▶ [Work to be completed] Print exactly the lines below between the line holding "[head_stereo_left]" and the line holding "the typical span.", inclusive, and nothing more.

»»

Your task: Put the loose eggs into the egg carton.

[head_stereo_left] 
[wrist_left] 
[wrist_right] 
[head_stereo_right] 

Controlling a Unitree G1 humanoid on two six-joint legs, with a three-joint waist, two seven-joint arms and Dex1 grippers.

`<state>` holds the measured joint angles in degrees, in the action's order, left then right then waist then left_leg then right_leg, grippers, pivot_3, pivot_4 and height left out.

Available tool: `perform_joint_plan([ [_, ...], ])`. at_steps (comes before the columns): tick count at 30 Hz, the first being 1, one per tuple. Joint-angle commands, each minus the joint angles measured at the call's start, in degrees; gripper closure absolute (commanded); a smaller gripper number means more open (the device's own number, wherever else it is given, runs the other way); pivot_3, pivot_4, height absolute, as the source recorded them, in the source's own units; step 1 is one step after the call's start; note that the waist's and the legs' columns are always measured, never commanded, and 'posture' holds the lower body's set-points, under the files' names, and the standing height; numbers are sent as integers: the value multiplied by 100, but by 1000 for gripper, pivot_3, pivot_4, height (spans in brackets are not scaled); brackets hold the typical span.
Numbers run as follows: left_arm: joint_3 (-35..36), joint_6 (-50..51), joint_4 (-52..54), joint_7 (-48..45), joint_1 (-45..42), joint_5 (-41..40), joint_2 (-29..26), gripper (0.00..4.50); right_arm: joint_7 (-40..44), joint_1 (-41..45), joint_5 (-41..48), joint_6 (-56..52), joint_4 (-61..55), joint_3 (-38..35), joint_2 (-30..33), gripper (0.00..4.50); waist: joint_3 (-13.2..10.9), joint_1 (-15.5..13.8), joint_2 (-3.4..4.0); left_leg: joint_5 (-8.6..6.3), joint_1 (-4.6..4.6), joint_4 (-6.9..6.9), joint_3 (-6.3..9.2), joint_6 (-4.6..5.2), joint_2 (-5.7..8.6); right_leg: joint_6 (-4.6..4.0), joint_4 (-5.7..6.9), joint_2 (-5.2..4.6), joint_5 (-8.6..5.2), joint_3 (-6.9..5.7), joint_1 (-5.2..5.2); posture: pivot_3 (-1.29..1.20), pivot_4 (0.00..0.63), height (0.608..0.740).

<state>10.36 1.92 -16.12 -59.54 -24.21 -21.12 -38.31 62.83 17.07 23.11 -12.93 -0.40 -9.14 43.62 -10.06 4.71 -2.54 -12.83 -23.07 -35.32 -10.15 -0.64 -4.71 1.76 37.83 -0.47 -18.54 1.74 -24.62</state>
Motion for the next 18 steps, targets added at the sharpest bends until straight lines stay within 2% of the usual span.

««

▶ [Answer box]
[head_stereo_left] 
[wrist_left] 
[wrist_right] 
[head_stereo_right] 

Controlling a Unitree G1 humanoid on two six-joint legs, with a three-joint waist, two seven-joint arms and Dex1 grippers.

`<state>` holds the measured joint angles in degrees, in the action's order, left then right then waist then left_leg then right_leg, grippers, pivot_3, pivot_4 and height left out.

Available tool: `perform_joint_plan([ [_, ...], ])`. at_steps (comes before the columns): tick count at 30 Hz, the first being 1, one per tuple. Joint-angle commands, each minus the joint angles measured at the call's start, in degrees; gripper closure absolute (commanded); a smaller gripper number means more open (the device's own number, wherever else it is given, runs the other way); pivot_3, pivot_4, height absolute, as the source recorded them, in the source's own units; step 1 is one step after the call's start; note that the waist's and the legs' columns are always measured, never commanded, and 'posture' holds the lower body's set-points, under the files' names, and the standing height; numbers are sent as integers: the value multiplied by 100, but by 1000 for gripper, pivot_3, pivot_4, height (spans in brackets are not scaled); brackets hold the typical span.

No additional response is needed to complete this exercise.